#### WORK REQUIRED:
Output each line of the data below exactly, omitting any image.

[Data records]

※ ※ ※

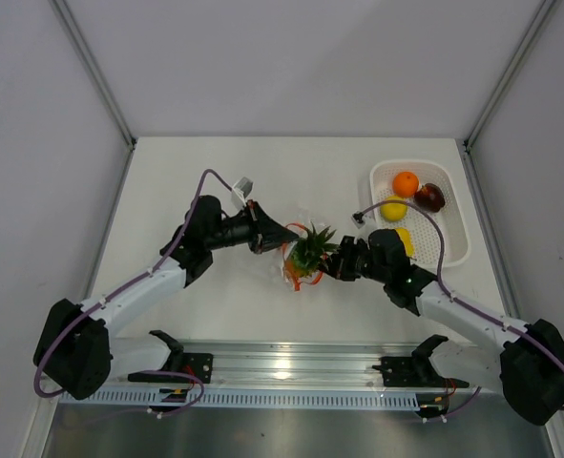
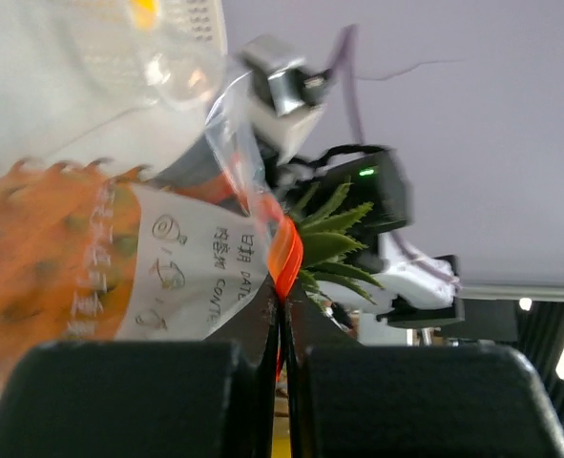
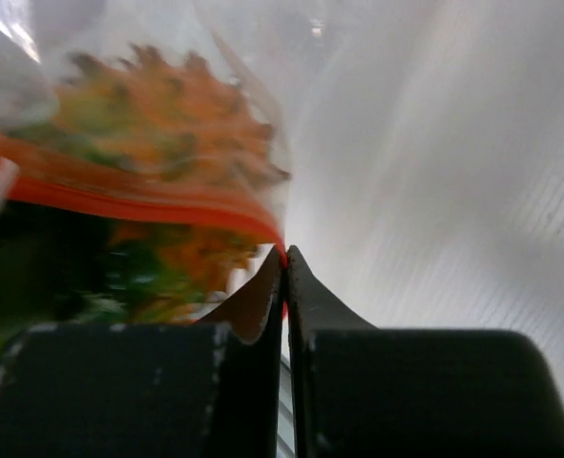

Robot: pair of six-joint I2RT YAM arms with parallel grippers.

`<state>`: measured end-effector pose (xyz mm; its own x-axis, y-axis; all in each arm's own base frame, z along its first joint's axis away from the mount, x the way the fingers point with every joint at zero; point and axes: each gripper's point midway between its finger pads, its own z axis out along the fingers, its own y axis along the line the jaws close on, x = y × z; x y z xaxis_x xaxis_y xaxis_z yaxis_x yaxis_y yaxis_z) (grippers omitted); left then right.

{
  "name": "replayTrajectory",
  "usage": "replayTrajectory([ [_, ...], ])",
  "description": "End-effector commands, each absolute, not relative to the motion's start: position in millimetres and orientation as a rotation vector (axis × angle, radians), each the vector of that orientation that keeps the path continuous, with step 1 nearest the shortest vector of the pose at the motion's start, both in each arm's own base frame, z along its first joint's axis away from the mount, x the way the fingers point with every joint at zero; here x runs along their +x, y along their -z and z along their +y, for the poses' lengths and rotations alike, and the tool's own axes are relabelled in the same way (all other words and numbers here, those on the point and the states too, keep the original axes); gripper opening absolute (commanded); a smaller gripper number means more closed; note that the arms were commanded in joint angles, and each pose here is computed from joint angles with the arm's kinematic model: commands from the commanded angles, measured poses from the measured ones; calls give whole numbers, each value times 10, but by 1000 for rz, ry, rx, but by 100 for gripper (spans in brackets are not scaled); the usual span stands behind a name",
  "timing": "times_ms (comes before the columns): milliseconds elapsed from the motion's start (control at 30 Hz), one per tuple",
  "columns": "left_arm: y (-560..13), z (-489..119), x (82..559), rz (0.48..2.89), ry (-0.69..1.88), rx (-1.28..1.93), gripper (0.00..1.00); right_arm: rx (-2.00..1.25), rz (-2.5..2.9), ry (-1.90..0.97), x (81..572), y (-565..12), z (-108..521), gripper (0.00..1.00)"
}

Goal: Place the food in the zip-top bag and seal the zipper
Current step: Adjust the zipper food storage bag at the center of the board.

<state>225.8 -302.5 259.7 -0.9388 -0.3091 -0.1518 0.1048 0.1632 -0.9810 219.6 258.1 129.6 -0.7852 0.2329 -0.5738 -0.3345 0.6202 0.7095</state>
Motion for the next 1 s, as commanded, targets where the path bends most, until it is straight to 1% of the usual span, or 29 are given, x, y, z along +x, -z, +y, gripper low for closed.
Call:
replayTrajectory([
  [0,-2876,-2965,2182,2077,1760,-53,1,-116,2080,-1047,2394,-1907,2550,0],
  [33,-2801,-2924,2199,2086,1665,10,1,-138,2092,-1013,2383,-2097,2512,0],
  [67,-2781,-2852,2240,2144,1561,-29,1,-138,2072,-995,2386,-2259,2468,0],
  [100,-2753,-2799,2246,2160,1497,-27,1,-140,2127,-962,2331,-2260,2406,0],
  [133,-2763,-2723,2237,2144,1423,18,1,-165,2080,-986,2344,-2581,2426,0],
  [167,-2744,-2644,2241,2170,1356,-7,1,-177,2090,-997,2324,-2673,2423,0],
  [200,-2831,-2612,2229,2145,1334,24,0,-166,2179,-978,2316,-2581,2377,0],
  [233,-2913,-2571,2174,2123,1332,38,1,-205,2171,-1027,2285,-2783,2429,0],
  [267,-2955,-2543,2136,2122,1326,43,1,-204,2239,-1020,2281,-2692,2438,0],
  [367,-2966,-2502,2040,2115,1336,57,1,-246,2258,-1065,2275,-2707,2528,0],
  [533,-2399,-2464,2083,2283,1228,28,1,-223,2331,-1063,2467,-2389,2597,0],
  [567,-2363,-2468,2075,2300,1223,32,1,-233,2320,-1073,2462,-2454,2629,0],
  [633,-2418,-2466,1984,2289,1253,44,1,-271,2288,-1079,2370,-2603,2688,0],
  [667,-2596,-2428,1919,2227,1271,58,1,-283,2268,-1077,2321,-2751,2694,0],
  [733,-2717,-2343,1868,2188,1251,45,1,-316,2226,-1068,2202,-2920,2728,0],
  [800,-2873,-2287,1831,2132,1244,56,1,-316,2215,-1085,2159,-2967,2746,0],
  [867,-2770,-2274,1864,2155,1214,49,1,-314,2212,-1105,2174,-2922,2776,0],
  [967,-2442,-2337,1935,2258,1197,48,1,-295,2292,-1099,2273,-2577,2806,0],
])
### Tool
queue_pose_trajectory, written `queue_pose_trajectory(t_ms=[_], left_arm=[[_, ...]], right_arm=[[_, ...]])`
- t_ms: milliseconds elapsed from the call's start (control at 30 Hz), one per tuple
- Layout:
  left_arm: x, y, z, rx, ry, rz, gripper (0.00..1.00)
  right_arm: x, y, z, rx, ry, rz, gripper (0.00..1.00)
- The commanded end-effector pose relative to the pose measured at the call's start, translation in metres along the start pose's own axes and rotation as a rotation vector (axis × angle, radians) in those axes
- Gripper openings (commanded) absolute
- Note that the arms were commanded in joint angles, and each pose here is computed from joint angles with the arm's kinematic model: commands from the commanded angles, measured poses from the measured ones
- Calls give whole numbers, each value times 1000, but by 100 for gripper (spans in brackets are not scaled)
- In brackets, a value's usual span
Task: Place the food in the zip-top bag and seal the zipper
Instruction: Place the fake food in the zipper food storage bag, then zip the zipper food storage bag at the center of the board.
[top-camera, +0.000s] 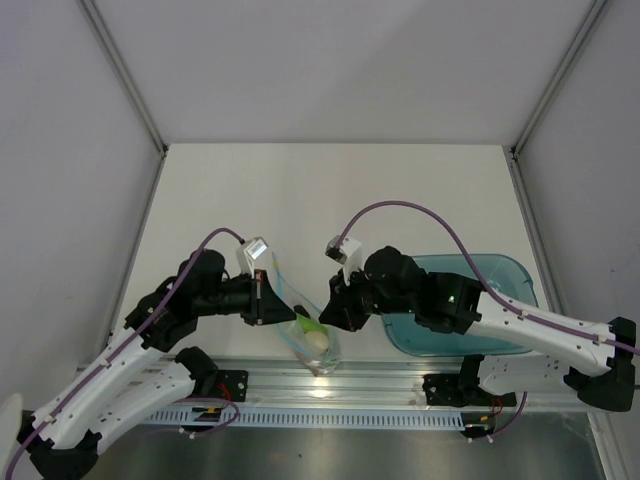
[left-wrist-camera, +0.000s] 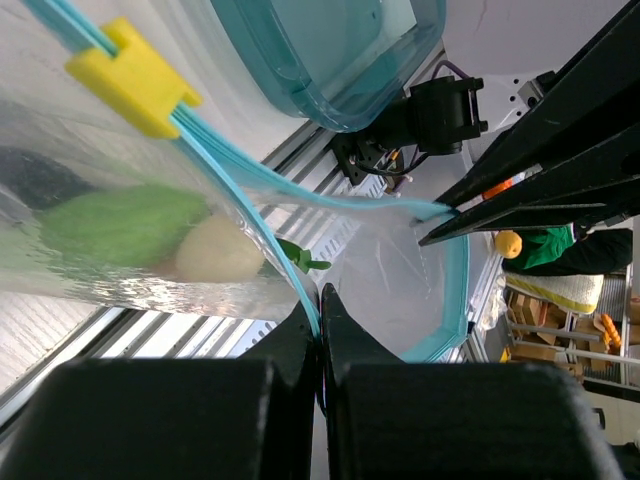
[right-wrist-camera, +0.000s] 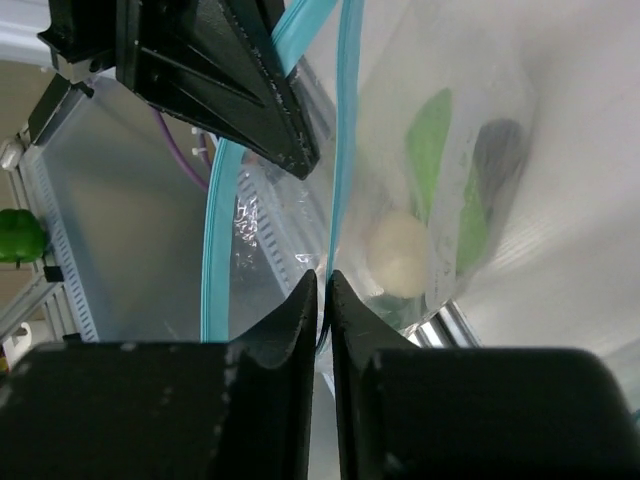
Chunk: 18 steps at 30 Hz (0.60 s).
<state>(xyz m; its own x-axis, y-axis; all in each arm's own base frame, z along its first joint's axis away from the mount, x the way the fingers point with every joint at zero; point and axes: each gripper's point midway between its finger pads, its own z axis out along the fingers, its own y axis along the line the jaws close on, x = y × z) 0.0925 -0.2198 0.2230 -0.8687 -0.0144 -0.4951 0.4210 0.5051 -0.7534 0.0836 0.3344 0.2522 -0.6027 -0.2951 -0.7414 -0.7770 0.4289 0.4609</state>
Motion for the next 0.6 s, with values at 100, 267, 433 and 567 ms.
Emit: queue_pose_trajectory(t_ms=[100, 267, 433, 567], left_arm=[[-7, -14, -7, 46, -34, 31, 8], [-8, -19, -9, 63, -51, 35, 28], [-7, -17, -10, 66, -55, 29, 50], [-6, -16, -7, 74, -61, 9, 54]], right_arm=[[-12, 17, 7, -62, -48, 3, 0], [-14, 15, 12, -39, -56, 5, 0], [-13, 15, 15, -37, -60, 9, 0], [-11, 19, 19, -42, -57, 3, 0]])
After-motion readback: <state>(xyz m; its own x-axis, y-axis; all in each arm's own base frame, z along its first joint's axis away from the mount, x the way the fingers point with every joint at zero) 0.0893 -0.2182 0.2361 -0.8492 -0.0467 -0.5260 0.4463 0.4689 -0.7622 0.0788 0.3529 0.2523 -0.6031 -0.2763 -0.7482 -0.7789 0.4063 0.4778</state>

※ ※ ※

#### ANSWER BOX:
Robot: pair of six-joint I2RT YAM arms with parallel grippers.

`<state>`: measured end-effector pose (xyz mm; its own x-axis, y-axis; all in each arm's own base frame, z along its first joint's axis away from the mount, x the way the fingers point with every joint at zero; point and axes: each gripper's point midway between its finger pads, its own z axis out along the fingers, its own y axis along the line the jaws close on, x = y × z; x y z xaxis_x xaxis_y xaxis_z yaxis_x yaxis_y yaxis_z) (grippers omitted); left then right.

{
  "name": "replayTrajectory",
  "usage": "replayTrajectory([ [_, ...], ])",
  "description": "End-effector commands, each absolute, not relative to the motion's start: position in millimetres and orientation as a rotation vector (axis × angle, radians), each the vector of that orientation that keeps the path continuous, with step 1 nearest the shortest vector of the pose at the motion's start, both in each arm's own base frame, z along its first joint's axis away from the mount, x the way the fingers point with every joint at zero; here x runs along their +x, y along their -z and z along their +y, for the poses' lengths and rotations alike, and the tool's own axes are relabelled in the same way (all other words and numbers here, those on the point and the states too, keep the original axes); gripper opening absolute (commanded); a smaller gripper number means more closed; note that the arms were commanded in joint angles, and each pose here is computed from joint angles with the arm's kinematic model: commands from the commanded angles, measured poses from the measured ones; calls give whole numbers, each value times 10, but by 1000 for rz, ry, rx, but by 100 for gripper (spans in brackets are not scaled); the usual span stands behind a name",
  "timing": "times_ms (comes before the columns): milliseconds elapsed from the motion's start (control at 30 Hz), one per tuple",
  "columns": "left_arm: y (-560..13), z (-489..119), x (82..559), rz (0.48..2.89), ry (-0.69..1.88), rx (-1.28..1.93), gripper (0.00..1.00); right_arm: rx (-2.00..1.25), rz (-2.5..2.9), ry (-1.90..0.97), x (81..572), y (-565..12), z (-108..521), gripper (0.00..1.00)"
}

Goal: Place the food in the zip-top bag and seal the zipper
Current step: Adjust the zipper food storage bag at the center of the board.

<state>225.8 -302.5 259.7 -0.9388 -0.3091 -0.1518 0.1048 0.1632 -0.9810 219.6 258.1 129.6 -0.7852 0.2329 -0.5738 -0.3345 0.6202 0.7095</state>
Motion for the next 1 s, as commanded, targets where the path bends most, until it is straight to 1% of the usual span, or 29 are given, x, y, z along +x, -z, +y, gripper low for closed.
Call:
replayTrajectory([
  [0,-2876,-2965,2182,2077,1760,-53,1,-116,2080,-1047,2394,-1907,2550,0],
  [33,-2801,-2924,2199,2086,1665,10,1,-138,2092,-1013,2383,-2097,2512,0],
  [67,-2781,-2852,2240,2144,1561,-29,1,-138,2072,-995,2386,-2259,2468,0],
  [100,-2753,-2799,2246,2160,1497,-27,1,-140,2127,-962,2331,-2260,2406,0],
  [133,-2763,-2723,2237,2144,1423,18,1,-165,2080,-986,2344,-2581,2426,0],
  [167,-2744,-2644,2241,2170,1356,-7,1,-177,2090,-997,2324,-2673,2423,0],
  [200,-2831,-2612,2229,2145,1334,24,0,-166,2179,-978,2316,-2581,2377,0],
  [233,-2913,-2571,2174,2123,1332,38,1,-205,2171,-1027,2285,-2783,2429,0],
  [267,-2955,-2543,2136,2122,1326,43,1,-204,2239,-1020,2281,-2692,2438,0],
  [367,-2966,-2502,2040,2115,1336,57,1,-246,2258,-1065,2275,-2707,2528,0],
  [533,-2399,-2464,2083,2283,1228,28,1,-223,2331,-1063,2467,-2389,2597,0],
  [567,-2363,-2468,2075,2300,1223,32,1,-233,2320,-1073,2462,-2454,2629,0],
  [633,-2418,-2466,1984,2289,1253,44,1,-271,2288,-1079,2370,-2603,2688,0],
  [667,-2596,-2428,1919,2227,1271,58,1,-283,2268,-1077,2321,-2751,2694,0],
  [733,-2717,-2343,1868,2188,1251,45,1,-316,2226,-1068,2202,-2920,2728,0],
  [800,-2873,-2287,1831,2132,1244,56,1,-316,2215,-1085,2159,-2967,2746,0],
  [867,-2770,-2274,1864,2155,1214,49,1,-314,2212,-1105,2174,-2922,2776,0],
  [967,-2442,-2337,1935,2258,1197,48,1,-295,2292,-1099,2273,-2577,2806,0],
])
### Tool
queue_pose_trajectory, written `queue_pose_trajectory(t_ms=[_], left_arm=[[_, ...]], right_arm=[[_, ...]])`
- t_ms: milliseconds elapsed from the call's start (control at 30 Hz), one per tuple
- Layout:
  left_arm: x, y, z, rx, ry, rz, gripper (0.00..1.00)
  right_arm: x, y, z, rx, ry, rz, gripper (0.00..1.00)
- The commanded end-effector pose relative to the pose measured at the call's start, translation in metres along the start pose's own axes and rotation as a rotation vector (axis × angle, radians) in those axes
- Gripper openings (commanded) absolute
- Note that the arms were commanded in joint angles, and each pose here is computed from joint angles with the arm's kinematic model: commands from the commanded angles, measured poses from the measured ones
- Calls give whole numbers, each value times 1000, but by 100 for gripper (spans in brackets are not scaled)
- In brackets, a value's usual span
Task: Place the food in the zip-top bag and seal the zipper
Instruction: Place the fake food in the zipper food storage bag, then zip the zipper food storage bag at the center of the board.
[top-camera, +0.000s] 
[left-wrist-camera, +0.000s] 
[right-wrist-camera, +0.000s] 
Chunk: 18 steps at 30 Hz (0.60 s).
<state>(xyz m; its own x-axis, y-axis; all in each arm's own base frame, z along its first joint's axis away from the mount, x the way the fingers point with every joint at zero; point and axes: each gripper's point midway between its finger pads, its own z axis out along the fingers, its own y axis along the line the jaws close on, x = y × z) 0.0925 -0.2198 0.2230 -0.8687 -0.0144 -0.4951 0.4210 0.5051 -0.7534 0.0836 0.3344 0.2522 -0.6027 -0.2951 -0.7414 -0.7770 0.4289 0.4609</state>
Motion for the next 0.6 s, with values at 100, 267, 433 and 567 ms.
Emit: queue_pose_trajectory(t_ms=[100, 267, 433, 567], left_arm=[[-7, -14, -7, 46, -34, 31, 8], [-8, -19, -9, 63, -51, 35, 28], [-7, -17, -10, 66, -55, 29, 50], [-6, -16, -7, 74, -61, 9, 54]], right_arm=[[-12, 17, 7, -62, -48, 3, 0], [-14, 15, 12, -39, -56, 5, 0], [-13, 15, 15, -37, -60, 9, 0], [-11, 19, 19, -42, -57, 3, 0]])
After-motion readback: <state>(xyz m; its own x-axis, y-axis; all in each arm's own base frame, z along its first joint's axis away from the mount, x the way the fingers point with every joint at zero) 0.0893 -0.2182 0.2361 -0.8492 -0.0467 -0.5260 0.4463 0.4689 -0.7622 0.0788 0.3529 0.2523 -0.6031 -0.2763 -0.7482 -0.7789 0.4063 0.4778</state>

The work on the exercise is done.